NapseflowNapseflow
Généraliste

Sous le feu des critiques, Québec relance un programme pour les personnes handicapées

ICI Radio-Canada · mis à jour il y a 10 j

Selon les statistiques provinciales, 21 % de la population québécoise vit avec une incapacité..

Programme suspendu

Le Programme d’adaptation de domicile (PAD) au Québec a été suspendu temporairement en novembre 2024, puis définitivement en avril 2025. Ce programme permettait aux personnes en situation de handicap ou âgées de financer des rénovations pour adapter leur logement à leurs besoins spécifiques. Par exemple, une personne tétraplégique comme Jessica Picard devait pouvoir entrer, sortir, cuisiner, se laver et effectuer ses soins de manière autonome. Sans ce soutien, elle a dû débourser 102 000 $ pour adapter sa nouvelle maison. Le PAD couvrait auparavant jusqu’à 16 000 $ par dossier, mais cette somme a été augmentée à 50 000 $ en 2023, ce qui a entraîné une hausse massive des demandes. Le budget alloué n’étant pas suffisant, les fonds ont été épuisés, forçant le gouvernement à suspendre le programme.

Impact sur les personnes

La suspension du PAD a eu des conséquences graves pour les personnes en situation de handicap. Selon les données provinciales, 21 % de la population québécoise de 15 ans ou plus vit avec une incapacité. Jonathan Marchand, militant pour les droits des personnes handicapées, raconte des cas extrêmes où des individus étaient « prisonniers » de leur domicile, incapables d’en sortir ou d’y entrer de manière autonome. Jessica Picard, mère de deux enfants dont un nouveau-né, a dû vendre son logement adapté pour déménager, puis payer elle-même les coûts d’adaptation de sa nouvelle résidence. Sans logement adapté, ces personnes perdent leur autonomie, ce qui affecte leur sécurité, leur dignité et leur qualité de vie.

Relance et critiques

Face à la pression des associations et des citoyens, le gouvernement québécois a annoncé en juillet 2025 la réactivation du PAD à partir du 12 août 2026. Un financement de 88 millions d’euros a été alloué pour les années 2025 et 2026. Cependant, Walter Zelaya, directeur général de Moelle épinière et motricité Québec, critique cette décision, estimant que les deux tiers de cette somme étaient déjà réservés aux demandes en attente. Il qualifie le montant de « poudre aux yeux » et souligne que le programme reste insuffisant pour répondre à la demande. La Société d’habitation du Québec (SHQ) affirme que le nouveau budget permettra de traiter environ 15 000 dossiers par an, soit une augmentation de 25 % par rapport aux volumes habituels.

Défis persistants

Malgré la réouverture du PAD, les acteurs du secteur restent sceptiques. Maude Massicotte, directrice de DéfPhys Sans Limite, souligne que l’adaptation d’un domicile n’est pas un luxe, mais une nécessité pour vivre de manière autonome et digne. Elle juge les fonds annoncés insuffisants pour répondre aux besoins réels. André Leduc, de l’Association d’information en logement des immeubles adaptés, compare l’absence de soutien financier à une forme de discrimination, reléguant les personnes handicapées au rang de « citoyens de seconde zone ». Jonathan Marchand ajoute que le manque de soutien pousse certaines personnes à vivre en institution, comme des CHSLD, ce qui coûte très cher à l’État. Le gouvernement reconnaît les défis persistants, mais aucun ajustement à long terme du financement n’a encore été annoncé.

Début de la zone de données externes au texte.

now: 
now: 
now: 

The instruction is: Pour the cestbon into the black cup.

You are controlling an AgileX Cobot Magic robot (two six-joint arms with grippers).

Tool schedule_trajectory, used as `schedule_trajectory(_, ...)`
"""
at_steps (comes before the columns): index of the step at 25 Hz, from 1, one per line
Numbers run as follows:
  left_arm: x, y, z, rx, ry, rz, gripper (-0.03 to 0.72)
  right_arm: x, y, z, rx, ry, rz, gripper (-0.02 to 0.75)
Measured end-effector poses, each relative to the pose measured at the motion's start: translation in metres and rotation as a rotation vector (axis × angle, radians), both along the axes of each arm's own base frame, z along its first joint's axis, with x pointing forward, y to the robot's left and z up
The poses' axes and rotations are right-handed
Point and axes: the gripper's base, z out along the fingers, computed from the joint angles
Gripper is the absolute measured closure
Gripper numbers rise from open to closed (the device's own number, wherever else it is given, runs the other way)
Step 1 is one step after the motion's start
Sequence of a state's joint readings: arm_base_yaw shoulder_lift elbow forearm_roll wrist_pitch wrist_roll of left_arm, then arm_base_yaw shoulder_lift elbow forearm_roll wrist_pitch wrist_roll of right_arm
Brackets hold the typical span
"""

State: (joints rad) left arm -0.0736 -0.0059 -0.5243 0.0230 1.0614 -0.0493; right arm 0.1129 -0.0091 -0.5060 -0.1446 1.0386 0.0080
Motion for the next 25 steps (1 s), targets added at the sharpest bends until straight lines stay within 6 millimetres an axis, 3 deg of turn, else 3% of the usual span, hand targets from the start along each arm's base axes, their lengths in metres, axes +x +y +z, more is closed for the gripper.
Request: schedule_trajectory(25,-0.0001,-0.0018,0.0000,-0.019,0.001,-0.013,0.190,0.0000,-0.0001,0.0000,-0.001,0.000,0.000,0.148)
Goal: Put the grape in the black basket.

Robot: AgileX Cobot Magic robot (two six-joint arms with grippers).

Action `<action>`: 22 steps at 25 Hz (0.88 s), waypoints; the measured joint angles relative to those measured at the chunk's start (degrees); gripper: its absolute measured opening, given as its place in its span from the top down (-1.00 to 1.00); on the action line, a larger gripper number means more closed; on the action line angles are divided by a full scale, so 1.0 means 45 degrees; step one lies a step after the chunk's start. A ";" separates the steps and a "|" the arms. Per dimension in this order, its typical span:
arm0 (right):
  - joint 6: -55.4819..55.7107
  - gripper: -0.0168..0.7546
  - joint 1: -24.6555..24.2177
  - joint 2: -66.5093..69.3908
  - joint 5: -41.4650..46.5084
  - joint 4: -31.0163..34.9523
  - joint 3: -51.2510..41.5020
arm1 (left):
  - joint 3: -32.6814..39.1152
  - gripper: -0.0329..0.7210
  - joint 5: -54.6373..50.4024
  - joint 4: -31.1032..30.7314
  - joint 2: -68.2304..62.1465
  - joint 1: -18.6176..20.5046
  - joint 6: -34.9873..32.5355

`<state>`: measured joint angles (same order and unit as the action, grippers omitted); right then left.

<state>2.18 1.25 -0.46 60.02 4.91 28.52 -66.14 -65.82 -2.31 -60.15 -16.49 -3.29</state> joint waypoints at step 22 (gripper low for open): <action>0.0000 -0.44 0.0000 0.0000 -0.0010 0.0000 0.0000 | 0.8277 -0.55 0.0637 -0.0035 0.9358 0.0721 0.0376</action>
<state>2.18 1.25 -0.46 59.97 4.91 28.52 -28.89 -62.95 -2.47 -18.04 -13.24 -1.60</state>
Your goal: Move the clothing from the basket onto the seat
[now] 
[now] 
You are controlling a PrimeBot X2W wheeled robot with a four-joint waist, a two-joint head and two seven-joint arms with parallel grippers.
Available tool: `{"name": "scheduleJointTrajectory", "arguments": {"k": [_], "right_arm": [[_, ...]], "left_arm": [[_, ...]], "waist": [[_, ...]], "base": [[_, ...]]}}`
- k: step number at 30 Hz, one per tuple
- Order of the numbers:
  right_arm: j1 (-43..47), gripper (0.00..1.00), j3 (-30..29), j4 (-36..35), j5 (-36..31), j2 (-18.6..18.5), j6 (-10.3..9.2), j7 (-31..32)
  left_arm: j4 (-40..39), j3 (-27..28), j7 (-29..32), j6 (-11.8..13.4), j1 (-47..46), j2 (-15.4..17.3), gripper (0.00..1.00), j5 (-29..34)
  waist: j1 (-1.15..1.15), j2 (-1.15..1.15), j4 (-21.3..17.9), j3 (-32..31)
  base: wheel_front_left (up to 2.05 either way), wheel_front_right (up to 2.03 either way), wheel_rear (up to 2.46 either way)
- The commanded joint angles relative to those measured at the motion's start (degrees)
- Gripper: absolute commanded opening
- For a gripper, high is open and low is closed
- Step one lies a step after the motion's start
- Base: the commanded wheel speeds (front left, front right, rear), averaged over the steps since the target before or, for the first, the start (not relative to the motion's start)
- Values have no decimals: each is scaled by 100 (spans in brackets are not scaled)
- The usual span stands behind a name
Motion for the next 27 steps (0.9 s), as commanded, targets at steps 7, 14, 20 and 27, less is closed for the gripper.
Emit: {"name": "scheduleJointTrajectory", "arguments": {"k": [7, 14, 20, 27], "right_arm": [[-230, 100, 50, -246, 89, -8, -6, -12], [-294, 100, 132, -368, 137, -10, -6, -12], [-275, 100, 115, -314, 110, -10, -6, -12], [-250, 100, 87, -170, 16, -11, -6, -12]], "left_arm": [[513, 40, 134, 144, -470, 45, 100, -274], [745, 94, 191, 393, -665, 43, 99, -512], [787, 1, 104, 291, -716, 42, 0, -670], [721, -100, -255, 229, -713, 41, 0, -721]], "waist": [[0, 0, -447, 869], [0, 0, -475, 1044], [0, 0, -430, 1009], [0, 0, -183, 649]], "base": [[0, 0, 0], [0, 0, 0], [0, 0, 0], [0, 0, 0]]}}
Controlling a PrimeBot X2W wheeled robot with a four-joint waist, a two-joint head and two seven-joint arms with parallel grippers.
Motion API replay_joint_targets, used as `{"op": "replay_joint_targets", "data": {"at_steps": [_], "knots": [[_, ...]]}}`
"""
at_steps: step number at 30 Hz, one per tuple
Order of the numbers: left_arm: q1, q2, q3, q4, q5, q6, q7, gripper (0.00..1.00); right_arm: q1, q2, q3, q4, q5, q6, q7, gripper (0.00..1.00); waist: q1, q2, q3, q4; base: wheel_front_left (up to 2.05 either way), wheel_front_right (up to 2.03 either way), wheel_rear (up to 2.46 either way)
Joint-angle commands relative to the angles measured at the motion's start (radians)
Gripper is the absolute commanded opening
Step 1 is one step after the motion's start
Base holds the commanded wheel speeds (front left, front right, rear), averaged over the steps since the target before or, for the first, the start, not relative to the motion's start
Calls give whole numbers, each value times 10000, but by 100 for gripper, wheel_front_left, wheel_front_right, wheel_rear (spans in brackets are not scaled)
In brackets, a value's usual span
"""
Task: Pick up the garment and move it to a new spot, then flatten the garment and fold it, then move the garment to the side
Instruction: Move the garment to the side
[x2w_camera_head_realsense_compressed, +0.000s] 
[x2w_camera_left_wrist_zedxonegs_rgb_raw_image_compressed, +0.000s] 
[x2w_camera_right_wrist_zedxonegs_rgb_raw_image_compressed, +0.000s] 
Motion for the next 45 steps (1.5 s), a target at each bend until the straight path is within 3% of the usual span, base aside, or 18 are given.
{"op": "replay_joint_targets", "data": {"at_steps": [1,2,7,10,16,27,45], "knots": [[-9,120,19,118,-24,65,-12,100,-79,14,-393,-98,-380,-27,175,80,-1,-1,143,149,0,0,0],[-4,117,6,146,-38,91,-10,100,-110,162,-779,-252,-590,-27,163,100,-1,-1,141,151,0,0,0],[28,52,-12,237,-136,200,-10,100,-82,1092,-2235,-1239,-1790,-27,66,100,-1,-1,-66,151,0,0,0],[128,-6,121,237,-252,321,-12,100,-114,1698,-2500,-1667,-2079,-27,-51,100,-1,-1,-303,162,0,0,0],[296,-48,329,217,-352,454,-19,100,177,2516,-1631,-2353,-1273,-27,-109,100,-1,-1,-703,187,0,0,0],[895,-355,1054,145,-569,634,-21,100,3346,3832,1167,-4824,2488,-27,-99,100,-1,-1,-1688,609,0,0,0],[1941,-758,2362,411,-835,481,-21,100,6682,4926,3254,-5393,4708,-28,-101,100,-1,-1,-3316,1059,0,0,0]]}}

Ce que ça pourrait changer

Cette situation s’inscrit dans un débat plus large sur l’inclusion des personnes en situation de handicap au Québec. Le gouvernement Fréchette, en place depuis 2024, a dû réagir sous la pression des associations et des médias. L’Office des personnes handicapées du Québec (OPHQ), rattaché au ministère de la Santé, admet que les personnes handicapées font face à des défis supplémentaires pour accéder à un logement adapté. Daniel Jean, directeur général de l’OPHQ, se dit réjoui de la réouverture du PAD, mais insiste sur la nécessité d’un financement stable à long terme pour éviter de futures interruptions. Aucun des ministères concernés n’a répondu aux demandes de précisions de Radio-Canada.